Edward, I've been speaking English for the past 60 years and translating French for 20, and I've never thought it at all important to know what the Romans would have done in my place.  Gerund and gerundive are terms of Latin grammar and have no place in modern English or French.

I heard singing : _singing_ is a noun = le chant
The girl was singing : _was singing_ is a verb = chantait
The singing girl : _singing_ is an adjective = chantante/qui chante/la chanteuse
I heard her singing : _her singing_ is a noun phrase =  je l'ai entendue chanter


----------



## billie031

Hi

I've been studying my french grammar book
and in this section where they show you mistakes that are made quite often there was this:

En étant malade, il est resté au lit 

It said that the correct way to say it is this:

Etant malade, il est resté au lit.

It's the difference between using the gérondif and the participe présent
but why won't the first sentence work?


----------



## jann

_En étant malade_ corresponds to ideas like "while being sick" or "by being sick."

But the idea we want to express here is more like "because he was sick" -- which corresponds to _étant_.  Actually, it's quite similar to English.  We could certainly say, "Being sick, he stayed in bed."  But we would not say, "While/by being sick he stayed in bed"!  

Does that help?


----------



## billie031

It does work that way... so you can figure out if it's correct or not by translating it to english?


----------



## geostan

The present particple of certain verbs do not lend themselves to the use of En.

Etre, Avoir, rester come to mind.


----------



## jann

billie031 said:


> so you can figure out if it's correct or not by translating it to english?


Well I wouldn't have said it that way, but often, yes.   

Take a look here, and here (multipage article).


----------



## MIKE38

I would say "étant malade, il est resté au lit" to mean that he stayed in bed *because* he was ill; *en* would suggest a simultaneity, and of course in your example it does not make any sense.


----------



## jann

MIKE38 said:


> I would say "étant malade, il est resté au lit" to mean that he stayed in bed *because* he was ill;


Isn't that exactly what I said in post #2? 



> *en* would suggest a simultaneity, and of course in your example it does not make any sense.


...but that explanation is confusing.  If you stay in bed because you are sick, then you are sick and in bed at the same time; the two conditions are simultaneous!  And yet we cannot use _en étant_ here.  So using simultaneity as a criterion is not clear-cut.  The kind of simultaneity expressed by the gérondif is the kind of simultaneity that we can express with "while Ving" in English.


----------



## Michael_B

jann said:


> ...but that explanation is confusing.  If you stay in bed because you are sick, then you are sick and in bed at the same time; the two conditions are simultaneous!  And yet we cannot use _en étant_ here.  So using simultaneity as a criterion is not clear-cut.  The kind of simultaneity expressed by the gérondif is the kind of simultaneity that we can express with "while Ving" in English.


----------



## guyper

1. Voyant la foule, j'ai pris une autre rue
2. *En* voyant le voleur j'ai appelé la police

1. Ayant posé notre question, nous avons attendu sa réponse
2. *En* ayant offensé son chef, il s'est fait renvoyer

Hi, does it change the meaning when you add the *en* in front of the -ant verb?

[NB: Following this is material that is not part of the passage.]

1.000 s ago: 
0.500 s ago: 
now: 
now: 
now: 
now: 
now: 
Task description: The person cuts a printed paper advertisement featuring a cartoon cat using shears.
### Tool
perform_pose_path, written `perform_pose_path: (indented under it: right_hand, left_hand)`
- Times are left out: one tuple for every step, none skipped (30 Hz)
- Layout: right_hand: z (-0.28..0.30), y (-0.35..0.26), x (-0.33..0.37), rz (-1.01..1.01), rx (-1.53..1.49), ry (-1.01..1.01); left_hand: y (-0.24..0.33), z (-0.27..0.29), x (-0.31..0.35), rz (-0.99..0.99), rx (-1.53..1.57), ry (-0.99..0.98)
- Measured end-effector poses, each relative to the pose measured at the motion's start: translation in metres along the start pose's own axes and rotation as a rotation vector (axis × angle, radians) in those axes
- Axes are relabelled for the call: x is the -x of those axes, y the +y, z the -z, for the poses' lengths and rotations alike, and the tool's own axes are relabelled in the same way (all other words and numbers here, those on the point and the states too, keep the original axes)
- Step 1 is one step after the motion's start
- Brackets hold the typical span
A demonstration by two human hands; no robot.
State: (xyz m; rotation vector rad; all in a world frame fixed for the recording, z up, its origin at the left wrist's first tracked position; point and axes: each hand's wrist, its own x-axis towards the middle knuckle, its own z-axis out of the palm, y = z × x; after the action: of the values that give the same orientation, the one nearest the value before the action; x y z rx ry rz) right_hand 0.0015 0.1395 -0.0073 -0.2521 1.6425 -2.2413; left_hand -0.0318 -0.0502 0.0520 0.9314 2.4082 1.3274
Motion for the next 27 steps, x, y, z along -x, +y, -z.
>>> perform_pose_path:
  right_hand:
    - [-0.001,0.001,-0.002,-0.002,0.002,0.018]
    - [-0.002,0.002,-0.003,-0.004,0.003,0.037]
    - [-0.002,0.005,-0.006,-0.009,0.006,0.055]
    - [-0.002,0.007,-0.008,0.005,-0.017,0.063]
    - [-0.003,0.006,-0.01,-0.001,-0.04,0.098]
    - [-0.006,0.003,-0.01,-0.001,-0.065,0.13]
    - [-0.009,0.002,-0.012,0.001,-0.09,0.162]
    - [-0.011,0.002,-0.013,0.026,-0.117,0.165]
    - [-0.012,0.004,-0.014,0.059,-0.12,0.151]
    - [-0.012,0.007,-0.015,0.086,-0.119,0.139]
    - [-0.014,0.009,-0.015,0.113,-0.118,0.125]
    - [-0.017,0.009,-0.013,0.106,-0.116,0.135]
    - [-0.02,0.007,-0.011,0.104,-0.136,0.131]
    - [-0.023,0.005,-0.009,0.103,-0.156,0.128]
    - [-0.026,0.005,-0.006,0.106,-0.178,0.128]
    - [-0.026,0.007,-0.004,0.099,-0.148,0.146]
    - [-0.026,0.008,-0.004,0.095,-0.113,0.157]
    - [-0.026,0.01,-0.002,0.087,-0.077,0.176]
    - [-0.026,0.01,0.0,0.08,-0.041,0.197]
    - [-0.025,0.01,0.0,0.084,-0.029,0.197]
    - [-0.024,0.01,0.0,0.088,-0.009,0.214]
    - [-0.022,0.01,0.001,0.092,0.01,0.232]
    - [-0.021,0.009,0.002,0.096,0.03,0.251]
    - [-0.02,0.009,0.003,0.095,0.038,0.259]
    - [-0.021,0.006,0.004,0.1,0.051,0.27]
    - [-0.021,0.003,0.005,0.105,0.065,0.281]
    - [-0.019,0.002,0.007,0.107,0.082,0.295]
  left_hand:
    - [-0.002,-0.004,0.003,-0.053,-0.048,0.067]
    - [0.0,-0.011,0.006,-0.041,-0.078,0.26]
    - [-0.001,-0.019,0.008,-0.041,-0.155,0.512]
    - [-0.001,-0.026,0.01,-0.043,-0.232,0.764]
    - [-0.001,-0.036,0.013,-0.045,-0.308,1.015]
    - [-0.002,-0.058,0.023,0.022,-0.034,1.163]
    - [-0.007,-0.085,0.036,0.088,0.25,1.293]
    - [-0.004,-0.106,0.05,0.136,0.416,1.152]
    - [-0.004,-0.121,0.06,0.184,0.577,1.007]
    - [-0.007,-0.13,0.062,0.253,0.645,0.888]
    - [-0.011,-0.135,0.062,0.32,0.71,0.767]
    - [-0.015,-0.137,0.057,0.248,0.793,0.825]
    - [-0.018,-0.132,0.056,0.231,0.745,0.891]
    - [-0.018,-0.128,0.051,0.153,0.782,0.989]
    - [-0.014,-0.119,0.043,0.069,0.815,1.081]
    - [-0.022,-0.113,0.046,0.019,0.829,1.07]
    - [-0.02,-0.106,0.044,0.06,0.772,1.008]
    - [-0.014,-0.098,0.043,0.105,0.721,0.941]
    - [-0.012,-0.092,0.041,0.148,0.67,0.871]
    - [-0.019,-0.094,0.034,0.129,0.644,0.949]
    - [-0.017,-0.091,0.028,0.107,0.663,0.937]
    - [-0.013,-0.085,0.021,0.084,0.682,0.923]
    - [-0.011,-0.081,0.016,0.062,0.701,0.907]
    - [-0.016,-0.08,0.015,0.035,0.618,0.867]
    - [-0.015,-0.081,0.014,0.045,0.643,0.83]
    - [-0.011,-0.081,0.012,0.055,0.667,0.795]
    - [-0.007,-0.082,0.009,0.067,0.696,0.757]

How do I know when I should add or avoid the *en*?

Thank you


----------



## janpol

A) 1. Voyant la foule, j'ai pris une autre rue
2. *En* voyant le voleur j'ai appelé la police

B) 1. Ayant posé notre question, nous avons attendu sa réponse
2. *En* ayant offensé son chef, il s'est fait renvoyer

A1  exprime la cause : comme j'ai vu..............
A2 - B2 ne me semblent pas parfaites car les actions (voir et appeler, offenser et se faire renvoyer) ne sont pas tout à fait simultanées
A2  R2 seraient plus justes sans "en"
copare avec "il se promène en fumant une cigarette = simultanéité parfaite


----------



## satimis

Hi,

Hoping that you'll find the recipes useful
_*En espérant que vous trouverez les recettes utiles*_

OR
_*Espérant que vous trouverez les recettes utiles*_

Merci

satimis


----------



## radagasty

satimis said:


> _*En espérant que vous trouverez les recettes utiles. *_


----------



## Maître Capello

Actually both the gérondif and the participe présent are possible. It all depends on the context, which we are missing.

See also:
FR: (En) étant malade, il est resté au lit
FR: (en) voyant la foule


----------



## radagasty

Oh... thanks, Maître Capello. I wasn't thinking.

Actually, I was imagining a complete utterance, i.e., a subordinate clause on its own, attached to no main clause, as you might find at the end of the letter. Would the present participle then still possible?


----------



## Maître Capello

Neither phrase is really appropriate as standalone sentence. However, the participe présent would be out of the question while the gérondif would be “possible”.


----------



## racapulin

Cela est d´autant plus un vrai casse-tête que l´on nous apprend qu´aussi bien le participe présent que le gérondif expriment la simultanéité. EN suivant cette règle, quelle phrase serait correcte?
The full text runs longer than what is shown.